PROBLEM TO SOLVE ▸ From the first line to the last, give the material again exactly, without the images.

AVAILABLE DATA ▸
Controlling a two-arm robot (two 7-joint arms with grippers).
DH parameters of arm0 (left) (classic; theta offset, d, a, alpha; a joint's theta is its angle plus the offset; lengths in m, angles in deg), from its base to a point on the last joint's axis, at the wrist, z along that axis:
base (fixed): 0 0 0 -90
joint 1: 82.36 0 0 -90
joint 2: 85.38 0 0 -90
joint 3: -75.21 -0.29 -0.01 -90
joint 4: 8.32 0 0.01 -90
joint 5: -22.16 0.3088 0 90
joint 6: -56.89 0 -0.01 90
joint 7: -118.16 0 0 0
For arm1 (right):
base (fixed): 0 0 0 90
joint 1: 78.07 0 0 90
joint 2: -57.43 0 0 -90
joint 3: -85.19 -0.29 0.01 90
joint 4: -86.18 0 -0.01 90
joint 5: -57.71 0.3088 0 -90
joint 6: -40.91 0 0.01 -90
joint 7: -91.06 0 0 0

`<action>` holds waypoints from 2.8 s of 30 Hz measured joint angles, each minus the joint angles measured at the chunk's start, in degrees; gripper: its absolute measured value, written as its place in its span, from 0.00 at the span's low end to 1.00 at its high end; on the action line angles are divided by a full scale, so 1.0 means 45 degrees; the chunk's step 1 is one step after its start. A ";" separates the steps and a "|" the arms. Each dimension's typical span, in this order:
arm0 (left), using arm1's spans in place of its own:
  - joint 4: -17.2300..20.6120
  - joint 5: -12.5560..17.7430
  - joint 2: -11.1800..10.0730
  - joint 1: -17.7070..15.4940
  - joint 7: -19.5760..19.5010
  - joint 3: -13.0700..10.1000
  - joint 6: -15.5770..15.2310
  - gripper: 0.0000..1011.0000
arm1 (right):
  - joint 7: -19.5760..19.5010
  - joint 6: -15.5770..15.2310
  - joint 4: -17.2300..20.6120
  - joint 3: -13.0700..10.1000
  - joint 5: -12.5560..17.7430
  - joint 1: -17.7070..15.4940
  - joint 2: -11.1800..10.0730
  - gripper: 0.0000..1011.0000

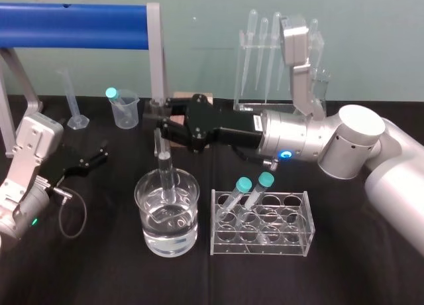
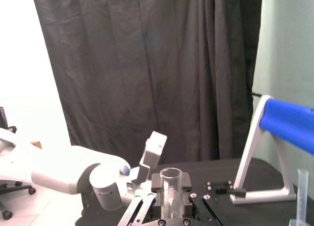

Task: Hold the test tube with one hand and immerse one end into the beaker, then return it to the test tube rack.

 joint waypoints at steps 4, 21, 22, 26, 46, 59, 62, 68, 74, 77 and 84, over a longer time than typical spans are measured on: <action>0.0000 0.0000 -0.0001 0.0001 0.0000 0.0000 0.0000 0.99 | 0.0028 -0.0049 -0.0445 0.0180 -0.0112 0.0052 0.0115 0.22; 0.0000 0.0000 0.0000 0.0000 0.0000 0.0000 0.0000 0.99 | 0.0240 -0.0331 -0.1485 0.0584 -0.0562 0.0222 0.0444 0.22; 0.0000 0.0000 0.0000 0.0001 0.0000 0.0001 0.0000 0.99 | 0.0239 -0.0344 -0.1498 0.0594 -0.0594 0.0232 0.0446 0.22; 0.0000 0.0000 0.0000 0.0000 0.0000 0.0000 0.0000 0.99 | 0.0232 -0.0365 -0.1520 0.0612 -0.0634 0.0244 0.0449 0.22; 0.0000 0.0000 0.0000 0.0000 0.0000 0.0000 0.0000 0.99 | 0.0223 -0.0346 -0.1494 0.0592 -0.0589 0.0235 0.0441 0.22; -0.0001 0.0000 0.0000 0.0000 0.0000 0.0000 0.0000 0.99 | 0.0222 -0.0336 -0.1488 0.0590 -0.0570 0.0227 0.0441 0.22; 0.0000 0.0000 0.0000 0.0000 0.0000 0.0001 0.0000 0.99 | 0.0222 -0.0336 -0.1488 0.0589 -0.0570 0.0227 0.0441 0.22; 0.0000 0.0001 0.0000 0.0000 0.0000 0.0000 0.0000 0.99 | 0.0222 -0.0335 -0.1488 0.0589 -0.0570 0.0227 0.0441 0.22; 0.0000 0.0000 0.0000 0.0000 0.0000 0.0000 0.0000 0.99 | 0.0222 -0.0335 -0.1489 0.0589 -0.0570 0.0227 0.0441 0.22; -0.0001 0.0000 0.0000 0.0001 0.0000 0.0001 0.0000 0.99 | 0.0222 -0.0335 -0.1490 0.0589 -0.0571 0.0227 0.0441 0.22; 0.0000 0.0000 0.0000 0.0000 0.0000 0.0000 0.0000 0.99 | 0.0222 -0.0335 -0.1489 0.0589 -0.0572 0.0227 0.0442 0.22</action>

YOUR SOLUTION ▸
Controlling a two-arm robot (two 7-joint arms with grippers).
DH parameters of arm0 (left) (classic; theta offset, d, a, alpha; a joint's theta is its angle plus the offset; lengths in m, angles in deg), from its base to a point on the last joint's axis, at the wrist, z along that axis:
base (fixed): 0 0 0 -90
joint 1: 82.36 0 0 -90
joint 2: 85.38 0 0 -90
joint 3: -75.21 -0.29 -0.01 -90
joint 4: 8.32 0 0.01 -90
joint 5: -22.16 0.3088 0 90
joint 6: -56.89 0 -0.01 90
joint 7: -118.16 0 0 0
For arm1 (right):
base (fixed): 0 0 0 90
joint 1: 78.07 0 0 90
joint 2: -57.43 0 0 -90
joint 3: -85.19 -0.29 0.01 90
joint 4: -86.18 0 -0.01 90
joint 5: -57.71 0.3088 0 -90
joint 6: -40.91 0 0.01 -90
joint 7: -91.06 0 0 0

`<action>` holds waypoints from 2.8 s of 30 Hz measured joint angles, each minus the joint angles measured at the chunk's start, in degrees; gripper: its absolute measured value, written as its place in its span, from 0.00 at the span's low end to 1.00 at its high end; on the action line angles are divided by a full scale, so 1.0 means 45 degrees; the chunk's step 1 is one step after its start. A ";" separates the steps and a "|" the arms. Each dimension's typical span, in this order:
arm0 (left), using arm1's spans in place of its own:
  - joint 4: -17.2300..20.6120
  - joint 5: -12.5560..17.7430
  - joint 2: -11.1800..10.0730
  - joint 1: -17.7070..15.4940
  - joint 7: -19.5760..19.5010
  - joint 3: -13.0700..10.1000
  - joint 6: -15.5770..15.2310
  - gripper: 0.0000..1011.0000
arm1 (right):
  - joint 7: -19.5760..19.5010
  - joint 6: -15.5770..15.2310
  - joint 4: -17.2300..20.6120
  - joint 3: -13.0700..10.1000
  - joint 5: -12.5560..17.7430
  - joint 1: -17.7070..15.4940
  - joint 2: -11.1800..10.0730
  - gripper: 0.0000..1011.0000


Task: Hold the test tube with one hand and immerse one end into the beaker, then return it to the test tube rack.

 joint waypoints at steps 4, 21, 22, 26, 46, 59, 62, 68, 74, 77 and 84, over a longer time than typical spans are measured on: <action>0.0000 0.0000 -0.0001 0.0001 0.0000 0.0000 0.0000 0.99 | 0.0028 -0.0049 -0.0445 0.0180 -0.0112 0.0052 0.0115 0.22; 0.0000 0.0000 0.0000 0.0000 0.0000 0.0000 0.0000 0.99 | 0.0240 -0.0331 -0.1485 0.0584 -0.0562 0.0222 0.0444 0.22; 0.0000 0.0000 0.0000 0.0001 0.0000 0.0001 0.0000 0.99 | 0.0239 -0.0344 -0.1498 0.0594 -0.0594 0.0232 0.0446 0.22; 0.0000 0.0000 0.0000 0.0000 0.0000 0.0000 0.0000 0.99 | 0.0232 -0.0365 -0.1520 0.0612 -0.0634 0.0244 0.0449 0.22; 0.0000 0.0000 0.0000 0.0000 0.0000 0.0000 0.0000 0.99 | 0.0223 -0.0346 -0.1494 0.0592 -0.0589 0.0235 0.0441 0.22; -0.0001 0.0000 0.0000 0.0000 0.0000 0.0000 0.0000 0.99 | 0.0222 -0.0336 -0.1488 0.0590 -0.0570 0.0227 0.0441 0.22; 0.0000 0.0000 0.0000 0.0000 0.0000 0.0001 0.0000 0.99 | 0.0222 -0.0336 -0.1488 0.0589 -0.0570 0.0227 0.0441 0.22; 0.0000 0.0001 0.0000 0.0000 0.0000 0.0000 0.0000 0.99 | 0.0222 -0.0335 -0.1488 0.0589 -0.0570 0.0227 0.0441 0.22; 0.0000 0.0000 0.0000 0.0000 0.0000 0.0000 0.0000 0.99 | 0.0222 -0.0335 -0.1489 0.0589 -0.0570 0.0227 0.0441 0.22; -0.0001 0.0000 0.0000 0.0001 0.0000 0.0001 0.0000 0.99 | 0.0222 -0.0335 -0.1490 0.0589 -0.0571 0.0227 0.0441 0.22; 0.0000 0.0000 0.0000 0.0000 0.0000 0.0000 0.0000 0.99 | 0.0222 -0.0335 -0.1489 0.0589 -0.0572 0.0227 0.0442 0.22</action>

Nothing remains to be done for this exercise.